> Data items
================

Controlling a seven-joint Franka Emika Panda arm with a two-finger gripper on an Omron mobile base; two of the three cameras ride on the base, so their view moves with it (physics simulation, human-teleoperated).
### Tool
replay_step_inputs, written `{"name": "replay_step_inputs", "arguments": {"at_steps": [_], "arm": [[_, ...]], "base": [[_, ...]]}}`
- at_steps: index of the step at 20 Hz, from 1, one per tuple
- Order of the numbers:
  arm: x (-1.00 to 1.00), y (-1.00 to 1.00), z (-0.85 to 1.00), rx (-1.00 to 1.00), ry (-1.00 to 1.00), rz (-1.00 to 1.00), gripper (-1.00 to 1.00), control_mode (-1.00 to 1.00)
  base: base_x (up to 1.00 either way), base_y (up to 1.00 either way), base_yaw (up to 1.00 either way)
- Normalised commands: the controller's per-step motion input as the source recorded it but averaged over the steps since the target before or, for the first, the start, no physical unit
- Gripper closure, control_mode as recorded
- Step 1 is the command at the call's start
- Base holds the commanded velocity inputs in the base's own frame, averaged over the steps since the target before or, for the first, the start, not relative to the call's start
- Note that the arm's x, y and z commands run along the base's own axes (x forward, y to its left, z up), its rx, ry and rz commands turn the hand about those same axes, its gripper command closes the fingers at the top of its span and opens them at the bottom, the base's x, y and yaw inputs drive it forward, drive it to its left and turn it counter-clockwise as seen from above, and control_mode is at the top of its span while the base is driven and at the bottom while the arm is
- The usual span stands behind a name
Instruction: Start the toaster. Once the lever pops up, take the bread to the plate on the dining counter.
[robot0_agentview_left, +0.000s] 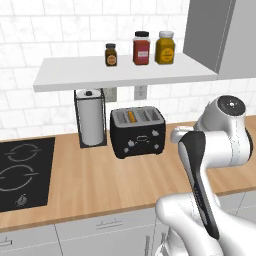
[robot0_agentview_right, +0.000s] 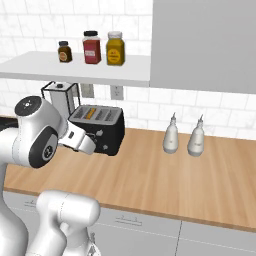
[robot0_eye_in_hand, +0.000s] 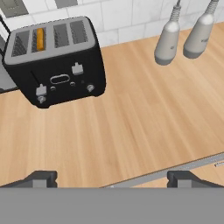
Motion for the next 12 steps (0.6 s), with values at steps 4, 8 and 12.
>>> {"name": "replay_step_inputs", "arguments": {"at_steps": [4, 8, 12], "arm": [[0.0, 0.0, 0.0, 0.0, 0.0, 0.0, -1.0, -1.0], [0.0, 0.0, 0.0, 0.0, 0.0, 0.0, -1.0, -1.0], [0.0, 0.0, 0.0, 0.0, 0.0, 0.0, -1.0, -1.0]], "base": [[0.0, 0.0, 0.0], [0.0, 0.0, 0.0], [0.0, 0.0, 0.0]]}}
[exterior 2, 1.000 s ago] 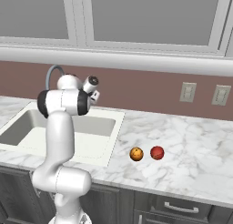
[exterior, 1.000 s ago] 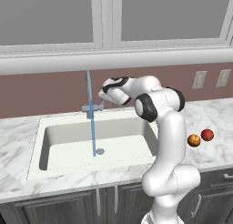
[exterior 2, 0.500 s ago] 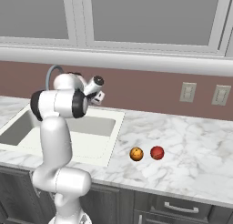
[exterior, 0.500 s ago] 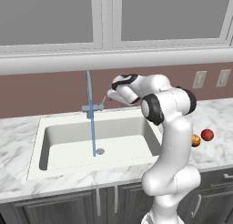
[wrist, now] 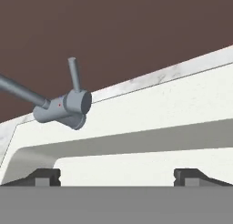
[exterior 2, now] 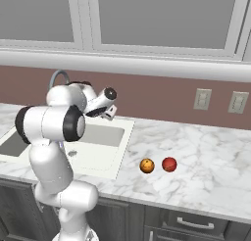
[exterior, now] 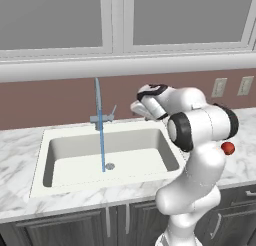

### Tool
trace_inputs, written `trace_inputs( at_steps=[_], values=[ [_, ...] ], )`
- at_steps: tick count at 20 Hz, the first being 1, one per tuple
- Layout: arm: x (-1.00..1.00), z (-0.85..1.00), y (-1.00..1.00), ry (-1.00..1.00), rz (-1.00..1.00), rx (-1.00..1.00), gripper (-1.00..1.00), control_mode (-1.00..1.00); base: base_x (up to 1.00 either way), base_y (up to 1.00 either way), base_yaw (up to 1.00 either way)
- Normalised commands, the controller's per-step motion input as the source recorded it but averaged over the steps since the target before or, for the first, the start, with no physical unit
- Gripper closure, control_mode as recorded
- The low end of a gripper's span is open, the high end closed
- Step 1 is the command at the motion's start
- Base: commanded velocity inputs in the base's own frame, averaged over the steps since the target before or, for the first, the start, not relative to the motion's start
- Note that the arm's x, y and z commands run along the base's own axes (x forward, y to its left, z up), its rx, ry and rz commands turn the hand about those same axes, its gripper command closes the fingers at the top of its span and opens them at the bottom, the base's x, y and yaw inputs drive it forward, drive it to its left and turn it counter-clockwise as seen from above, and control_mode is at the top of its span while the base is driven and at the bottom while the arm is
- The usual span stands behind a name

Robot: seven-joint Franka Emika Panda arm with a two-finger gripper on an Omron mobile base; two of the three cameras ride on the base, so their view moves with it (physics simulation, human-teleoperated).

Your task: Turn on the sink faucet. Then move the onion from the counter to the sink. Turn off the sink. Move the vegetable from the sink to the pot next to the stove. Finally move the pot to the front left burner.

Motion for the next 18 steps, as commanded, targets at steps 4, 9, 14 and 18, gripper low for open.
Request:
trace_inputs(
  at_steps=[4, 9, 14, 18],
  values=[
    [-0.83, 0.28, -0.36, -0.04, -0.04, 0.0, -1.0, -1.0, 0.0, 0.0, 0.0],
    [-0.71, 0.33, -0.31, 0.0, -0.05, -0.01, -1.0, -1.0, 0.0, 0.0, 0.0],
    [-0.4, 0.49, -0.28, 0.05, -0.03, -0.07, -1.0, -1.0, 0.0, 0.0, 0.0],
    [-0.16, 0.59, -0.31, 0.15, -0.02, -0.09, -1.0, -1.0, 0.0, 0.0, 0.0]
  ],
)
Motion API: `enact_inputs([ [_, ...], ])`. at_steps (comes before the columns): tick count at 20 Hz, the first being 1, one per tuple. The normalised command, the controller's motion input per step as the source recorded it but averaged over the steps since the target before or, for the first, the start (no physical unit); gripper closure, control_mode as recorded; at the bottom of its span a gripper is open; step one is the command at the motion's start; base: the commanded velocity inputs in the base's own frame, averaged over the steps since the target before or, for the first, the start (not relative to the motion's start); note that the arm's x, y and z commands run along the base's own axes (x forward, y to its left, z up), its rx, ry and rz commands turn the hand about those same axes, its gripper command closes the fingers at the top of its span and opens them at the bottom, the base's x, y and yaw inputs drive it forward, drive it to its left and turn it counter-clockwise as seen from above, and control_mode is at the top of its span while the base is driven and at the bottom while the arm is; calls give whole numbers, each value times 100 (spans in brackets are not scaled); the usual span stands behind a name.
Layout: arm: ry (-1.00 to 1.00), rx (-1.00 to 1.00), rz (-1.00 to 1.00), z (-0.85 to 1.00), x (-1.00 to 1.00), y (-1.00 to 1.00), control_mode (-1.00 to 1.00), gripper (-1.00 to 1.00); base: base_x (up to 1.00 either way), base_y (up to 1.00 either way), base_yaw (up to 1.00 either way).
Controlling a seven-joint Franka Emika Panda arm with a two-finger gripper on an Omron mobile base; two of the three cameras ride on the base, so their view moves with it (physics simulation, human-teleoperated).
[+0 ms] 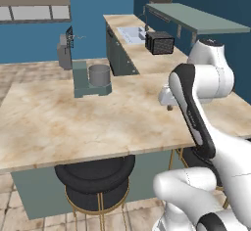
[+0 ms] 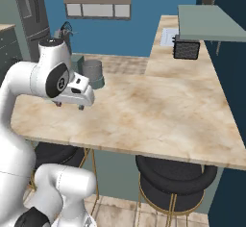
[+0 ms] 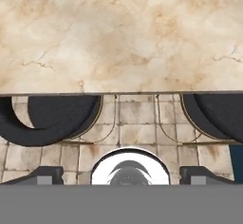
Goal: Close the stand mixer head.
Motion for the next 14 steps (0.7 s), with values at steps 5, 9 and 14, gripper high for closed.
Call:
enact_inputs([
  [5, 0, 11, -6, 0, -100, -18, -100, -100, 0, 0, 0],
  [9, 0, 6, -1, 0, -42, -4, 100, -100, 0, 0, 0],
  [14, 0, 0, 0, 0, 0, 0, 100, -100, -3, 5, 0],
])
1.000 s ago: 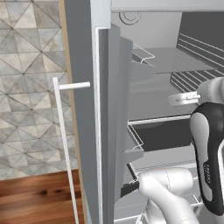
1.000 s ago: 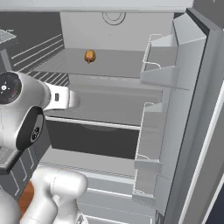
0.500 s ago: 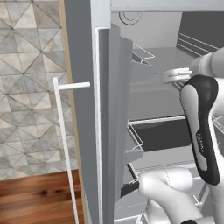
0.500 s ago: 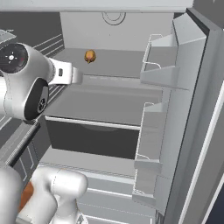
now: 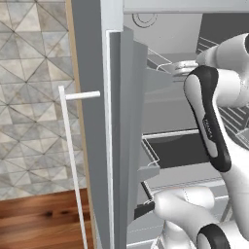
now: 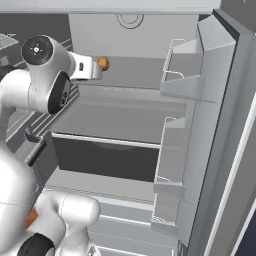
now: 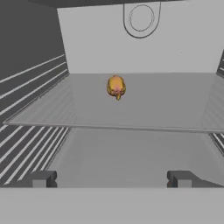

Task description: Place one carrot and one chicken drumstick in each tupperware on the nearby counter, to pack two identical lunches.

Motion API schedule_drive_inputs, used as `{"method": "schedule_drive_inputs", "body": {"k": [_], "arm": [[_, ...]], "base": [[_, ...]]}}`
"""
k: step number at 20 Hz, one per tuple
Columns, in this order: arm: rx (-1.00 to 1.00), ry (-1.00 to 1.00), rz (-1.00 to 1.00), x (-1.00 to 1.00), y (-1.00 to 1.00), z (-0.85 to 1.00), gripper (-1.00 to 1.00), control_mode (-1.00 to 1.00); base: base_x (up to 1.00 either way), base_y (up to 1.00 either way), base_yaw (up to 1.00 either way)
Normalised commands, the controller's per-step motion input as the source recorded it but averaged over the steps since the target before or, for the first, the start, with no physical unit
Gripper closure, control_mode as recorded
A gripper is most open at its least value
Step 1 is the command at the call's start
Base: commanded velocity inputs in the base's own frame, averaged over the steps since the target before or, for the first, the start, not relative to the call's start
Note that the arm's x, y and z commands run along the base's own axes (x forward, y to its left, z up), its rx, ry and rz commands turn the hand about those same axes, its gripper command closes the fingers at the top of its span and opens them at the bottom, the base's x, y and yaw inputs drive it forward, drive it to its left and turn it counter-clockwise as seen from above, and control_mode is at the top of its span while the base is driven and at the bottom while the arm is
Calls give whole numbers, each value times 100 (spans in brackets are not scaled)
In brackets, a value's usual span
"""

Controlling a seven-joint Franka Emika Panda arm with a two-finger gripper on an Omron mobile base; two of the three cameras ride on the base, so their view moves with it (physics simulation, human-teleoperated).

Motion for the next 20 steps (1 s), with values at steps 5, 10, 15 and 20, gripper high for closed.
{"method": "schedule_drive_inputs", "body": {"k": [5, 10, 15, 20], "arm": [[0, -1, 1, 75, 5, 0, -100, -100], [0, 0, 4, 74, 11, 0, -100, -100], [0, 0, 4, 71, 12, 0, -100, -100], [0, 1, 2, 71, 7, -6, -100, -100]], "base": [[0, 0, 0], [0, 0, 0], [0, 0, 0], [0, 0, 0]]}}
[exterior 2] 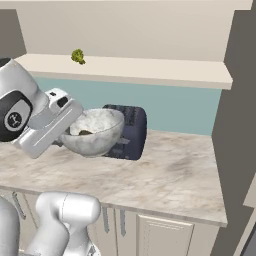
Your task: Pick the kiwi from the cabinet and place it in the bowl. Then pick the bowl and place it in the sink. Then turn on the sink facuet.
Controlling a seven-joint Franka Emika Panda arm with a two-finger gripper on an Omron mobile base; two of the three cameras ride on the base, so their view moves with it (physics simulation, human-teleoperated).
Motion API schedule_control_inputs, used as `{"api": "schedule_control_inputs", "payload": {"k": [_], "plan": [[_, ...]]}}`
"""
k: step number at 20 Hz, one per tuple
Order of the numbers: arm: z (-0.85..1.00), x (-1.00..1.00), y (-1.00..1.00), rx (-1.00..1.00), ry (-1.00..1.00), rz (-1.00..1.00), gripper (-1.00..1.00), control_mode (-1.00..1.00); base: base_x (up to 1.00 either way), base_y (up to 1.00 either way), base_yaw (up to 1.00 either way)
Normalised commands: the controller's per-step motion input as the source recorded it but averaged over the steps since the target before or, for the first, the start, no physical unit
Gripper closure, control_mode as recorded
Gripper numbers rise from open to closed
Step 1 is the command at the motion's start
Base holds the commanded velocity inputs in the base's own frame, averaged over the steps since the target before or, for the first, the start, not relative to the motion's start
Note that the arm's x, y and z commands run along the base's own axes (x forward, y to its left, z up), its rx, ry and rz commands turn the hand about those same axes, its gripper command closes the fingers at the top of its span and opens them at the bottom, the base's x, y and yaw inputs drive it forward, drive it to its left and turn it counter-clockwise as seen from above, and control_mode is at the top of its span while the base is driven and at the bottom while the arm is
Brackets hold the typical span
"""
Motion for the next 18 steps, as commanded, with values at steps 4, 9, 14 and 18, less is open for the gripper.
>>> {"api": "schedule_control_inputs", "payload": {"k": [4,9,14,18], "plan": [[0.16,-0.87,0.00,0.06,-0.01,0.36,1.00,-1.00,0.00,0.00,0.00],[0.17,-0.59,0.01,0.02,-0.02,0.13,1.00,-1.00,0.00,0.00,0.00],[0.04,-0.10,0.00,0.00,0.00,0.02,1.00,-1.00,0.00,0.00,0.00],[0.00,0.00,0.00,0.00,0.00,0.00,1.00,-1.00,0.00,0.00,0.00]]}}
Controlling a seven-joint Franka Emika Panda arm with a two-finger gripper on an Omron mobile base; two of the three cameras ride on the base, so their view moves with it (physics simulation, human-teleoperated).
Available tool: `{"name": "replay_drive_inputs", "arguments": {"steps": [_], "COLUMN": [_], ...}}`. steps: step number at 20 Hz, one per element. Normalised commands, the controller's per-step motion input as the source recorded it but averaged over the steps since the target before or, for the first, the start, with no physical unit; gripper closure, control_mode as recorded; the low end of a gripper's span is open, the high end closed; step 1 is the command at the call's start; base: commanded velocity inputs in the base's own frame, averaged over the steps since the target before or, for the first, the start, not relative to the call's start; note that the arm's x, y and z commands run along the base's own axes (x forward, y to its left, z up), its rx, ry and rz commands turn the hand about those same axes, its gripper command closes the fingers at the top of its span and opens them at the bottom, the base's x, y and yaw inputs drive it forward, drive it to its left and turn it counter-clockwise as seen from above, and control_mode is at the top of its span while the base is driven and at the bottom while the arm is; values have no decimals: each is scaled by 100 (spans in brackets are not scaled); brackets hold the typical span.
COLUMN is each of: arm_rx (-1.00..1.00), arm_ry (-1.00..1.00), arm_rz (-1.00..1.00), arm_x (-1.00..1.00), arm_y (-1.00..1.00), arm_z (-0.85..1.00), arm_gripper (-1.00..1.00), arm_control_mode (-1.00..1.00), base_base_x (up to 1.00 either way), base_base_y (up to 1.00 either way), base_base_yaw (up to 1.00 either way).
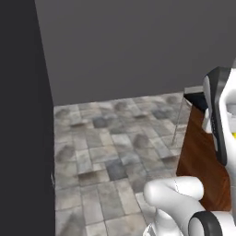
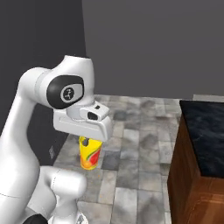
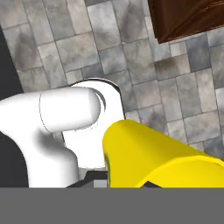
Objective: There is a tray on the dining counter. Grab the cup, mug, and pitcher and place them on the tray. The pitcher may be placed next to the tray if it cannot fit the tray.
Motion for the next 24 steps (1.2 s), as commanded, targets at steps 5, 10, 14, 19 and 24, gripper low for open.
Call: {"name": "replay_drive_inputs", "arguments": {"steps": [5, 10, 14, 19, 24], "arm_rx": [0, 0, 0, 0, 0], "arm_ry": [0, 0, 0, 0, 0], "arm_rz": [0, 0, 0, 0, 0], "arm_x": [0, 0, 0, 0, 0], "arm_y": [0, 0, 0, 0, 0], "arm_z": [0, 0, 0, 0, 0], "arm_gripper": [100, 100, 100, 100, 100], "arm_control_mode": [100, 100, 100, 100, 100], "base_base_x": [100, 100, 99, 88, 78], "base_base_y": [58, 55, 49, 42, 46], "base_base_yaw": [-28, -38, -49, -57, -63]}}
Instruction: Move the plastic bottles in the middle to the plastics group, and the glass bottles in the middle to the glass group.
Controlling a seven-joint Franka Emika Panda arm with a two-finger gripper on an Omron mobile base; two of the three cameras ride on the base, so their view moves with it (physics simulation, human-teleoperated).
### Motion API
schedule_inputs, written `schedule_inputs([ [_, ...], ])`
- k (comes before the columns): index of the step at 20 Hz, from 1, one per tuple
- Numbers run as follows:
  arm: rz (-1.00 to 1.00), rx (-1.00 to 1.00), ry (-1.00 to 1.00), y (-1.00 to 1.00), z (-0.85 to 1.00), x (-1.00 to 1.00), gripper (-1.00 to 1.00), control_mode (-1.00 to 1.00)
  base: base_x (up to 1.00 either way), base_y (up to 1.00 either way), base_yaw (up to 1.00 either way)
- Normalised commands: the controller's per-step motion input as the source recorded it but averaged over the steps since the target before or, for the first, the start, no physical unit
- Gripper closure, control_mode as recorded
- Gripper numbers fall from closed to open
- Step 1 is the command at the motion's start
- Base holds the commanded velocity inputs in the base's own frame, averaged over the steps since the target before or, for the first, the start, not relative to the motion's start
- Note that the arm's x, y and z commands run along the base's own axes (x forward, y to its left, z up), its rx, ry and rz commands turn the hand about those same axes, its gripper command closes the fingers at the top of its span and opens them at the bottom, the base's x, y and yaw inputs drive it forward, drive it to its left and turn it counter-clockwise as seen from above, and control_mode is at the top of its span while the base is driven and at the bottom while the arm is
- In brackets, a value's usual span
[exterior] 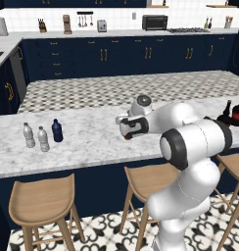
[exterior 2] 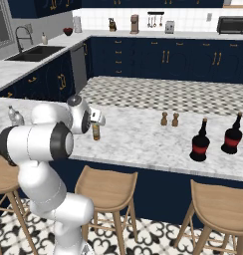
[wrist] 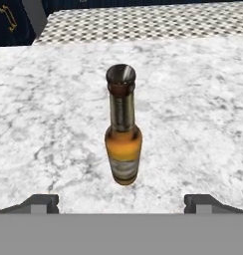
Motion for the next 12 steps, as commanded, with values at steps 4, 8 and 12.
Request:
schedule_inputs([
  [4,0.00,0.00,0.01,0.00,0.00,0.00,-1.00,-1.00,0.00,0.00,0.00],
  [8,0.00,0.00,0.07,0.00,0.00,0.21,-1.00,-1.00,0.00,0.00,0.00],
  [12,0.00,0.00,0.07,0.00,0.00,0.20,-1.00,-1.00,0.00,0.00,0.00],
])
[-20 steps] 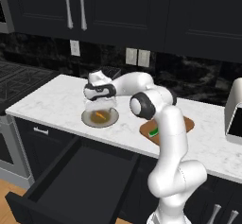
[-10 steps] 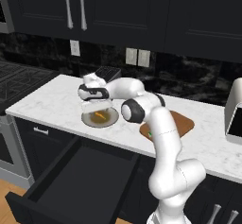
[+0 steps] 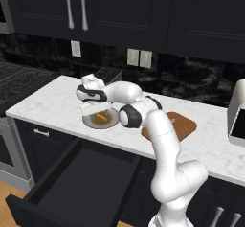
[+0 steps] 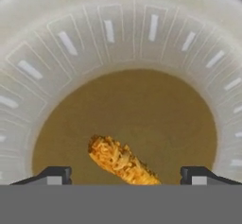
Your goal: Pick up the knife from the drawer and place it on the cutting board. Then place the meat from the plate to the cutting board.
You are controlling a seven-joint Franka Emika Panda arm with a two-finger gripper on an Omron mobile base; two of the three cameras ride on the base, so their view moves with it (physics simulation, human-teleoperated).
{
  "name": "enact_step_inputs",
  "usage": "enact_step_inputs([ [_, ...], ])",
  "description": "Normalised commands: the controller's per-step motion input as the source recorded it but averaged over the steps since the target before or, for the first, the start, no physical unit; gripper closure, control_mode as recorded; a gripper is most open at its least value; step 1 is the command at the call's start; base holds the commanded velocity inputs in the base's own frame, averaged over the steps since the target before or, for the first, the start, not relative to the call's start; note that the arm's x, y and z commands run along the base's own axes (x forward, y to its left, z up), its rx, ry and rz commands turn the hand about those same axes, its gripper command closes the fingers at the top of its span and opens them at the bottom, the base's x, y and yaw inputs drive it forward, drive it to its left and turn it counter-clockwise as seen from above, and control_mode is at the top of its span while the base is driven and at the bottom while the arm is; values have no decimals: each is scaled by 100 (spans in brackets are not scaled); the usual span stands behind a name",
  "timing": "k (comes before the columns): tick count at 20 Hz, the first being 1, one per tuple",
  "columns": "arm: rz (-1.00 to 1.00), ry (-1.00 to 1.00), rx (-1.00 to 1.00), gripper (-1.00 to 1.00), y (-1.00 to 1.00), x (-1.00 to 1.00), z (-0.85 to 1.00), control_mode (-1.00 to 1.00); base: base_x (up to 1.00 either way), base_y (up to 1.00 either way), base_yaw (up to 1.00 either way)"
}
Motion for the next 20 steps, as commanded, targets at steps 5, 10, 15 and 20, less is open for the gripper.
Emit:
enact_step_inputs([
  [5, 4, 9, 0, -100, -4, 0, -44, -100, 0, 0, 0],
  [10, 5, 4, 0, 100, -18, -8, -52, -100, 0, 0, 0],
  [15, 8, 0, 0, 100, -7, -5, -38, -100, 0, 0, 0],
  [20, 1, 3, 0, 100, 0, -1, -29, -100, 0, 0, 0],
])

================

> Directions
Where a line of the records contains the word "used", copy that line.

> Solution to this task
Motion API schedule_drive_inputs, used as `{"method": "schedule_drive_inputs", "body": {"k": [_], "arm": [[_, ...]], "base": [[_, ...]]}}`
Motion API schedule_control_inputs, used as `{"api": "schedule_control_inputs", "payload": {"k": [_], "plan": [[_, ...]]}}`

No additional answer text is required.